- [Task goal]
Return each line of the listing in which the word "things" appears.

- [Records for the task]
####################
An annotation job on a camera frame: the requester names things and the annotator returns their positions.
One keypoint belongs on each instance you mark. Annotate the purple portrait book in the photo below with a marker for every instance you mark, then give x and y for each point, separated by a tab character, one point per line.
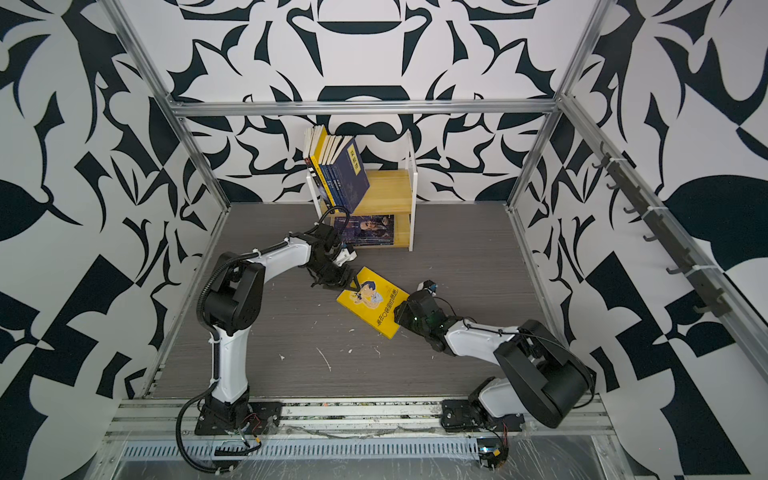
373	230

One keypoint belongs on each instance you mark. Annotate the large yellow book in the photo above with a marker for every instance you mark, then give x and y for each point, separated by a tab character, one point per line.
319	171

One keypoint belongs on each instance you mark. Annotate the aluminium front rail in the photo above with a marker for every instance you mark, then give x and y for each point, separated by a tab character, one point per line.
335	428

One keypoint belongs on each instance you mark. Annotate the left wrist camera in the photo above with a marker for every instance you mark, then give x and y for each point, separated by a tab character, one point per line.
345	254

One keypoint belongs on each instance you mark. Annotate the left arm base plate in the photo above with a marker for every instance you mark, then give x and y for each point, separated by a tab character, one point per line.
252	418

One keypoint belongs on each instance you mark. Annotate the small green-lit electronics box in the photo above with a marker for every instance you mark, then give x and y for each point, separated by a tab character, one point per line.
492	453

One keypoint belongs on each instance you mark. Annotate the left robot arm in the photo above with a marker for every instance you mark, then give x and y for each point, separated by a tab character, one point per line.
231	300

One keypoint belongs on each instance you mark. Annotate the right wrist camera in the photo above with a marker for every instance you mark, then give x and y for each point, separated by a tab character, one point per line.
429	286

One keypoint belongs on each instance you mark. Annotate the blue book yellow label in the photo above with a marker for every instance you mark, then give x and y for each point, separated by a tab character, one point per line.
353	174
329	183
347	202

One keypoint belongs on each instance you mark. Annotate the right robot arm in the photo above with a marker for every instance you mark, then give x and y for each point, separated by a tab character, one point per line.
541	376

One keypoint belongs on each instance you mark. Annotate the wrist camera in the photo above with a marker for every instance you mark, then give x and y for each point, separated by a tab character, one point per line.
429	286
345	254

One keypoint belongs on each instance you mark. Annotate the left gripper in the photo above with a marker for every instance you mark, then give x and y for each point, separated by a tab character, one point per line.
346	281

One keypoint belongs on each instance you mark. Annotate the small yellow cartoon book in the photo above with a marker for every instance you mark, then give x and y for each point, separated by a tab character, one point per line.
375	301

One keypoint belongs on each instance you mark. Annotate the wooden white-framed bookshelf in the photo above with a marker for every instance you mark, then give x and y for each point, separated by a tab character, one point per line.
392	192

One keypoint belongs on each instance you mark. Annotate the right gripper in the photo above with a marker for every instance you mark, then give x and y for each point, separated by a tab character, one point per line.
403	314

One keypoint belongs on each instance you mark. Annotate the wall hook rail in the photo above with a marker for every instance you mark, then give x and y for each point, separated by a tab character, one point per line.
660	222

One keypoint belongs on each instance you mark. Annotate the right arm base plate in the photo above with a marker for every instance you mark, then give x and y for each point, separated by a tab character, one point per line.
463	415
####################
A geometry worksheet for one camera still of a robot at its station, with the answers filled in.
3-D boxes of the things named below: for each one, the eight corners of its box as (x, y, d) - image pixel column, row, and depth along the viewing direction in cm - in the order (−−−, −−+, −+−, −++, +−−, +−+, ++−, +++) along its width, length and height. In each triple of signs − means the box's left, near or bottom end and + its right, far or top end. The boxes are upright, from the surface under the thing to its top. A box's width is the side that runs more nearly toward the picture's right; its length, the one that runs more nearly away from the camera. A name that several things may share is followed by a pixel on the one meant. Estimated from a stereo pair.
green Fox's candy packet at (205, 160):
####################
- [Result of this exercise]
An annotation job on a camera frame: the requester names things and the annotator returns their positions.
3-D boxes of the things named below: for each one, the eight corners of its box as (x, y, d) - image pixel column, row, and depth along the viewing direction in cm - in the order (−−−, −−+, −+−, −++, +−−, +−+, ++−, +++) along its width, length and height. In each triple of signs − means the box's left, near or bottom end and + its right, far or top end. The boxes are upright, from the surface under the thing to its top. A box's width is the side that runs more nearly toward the picture's right; its length, the one that runs more nearly away from the camera. A name that several things may share is followed by a pixel on the one meant. Estimated from a stereo pair.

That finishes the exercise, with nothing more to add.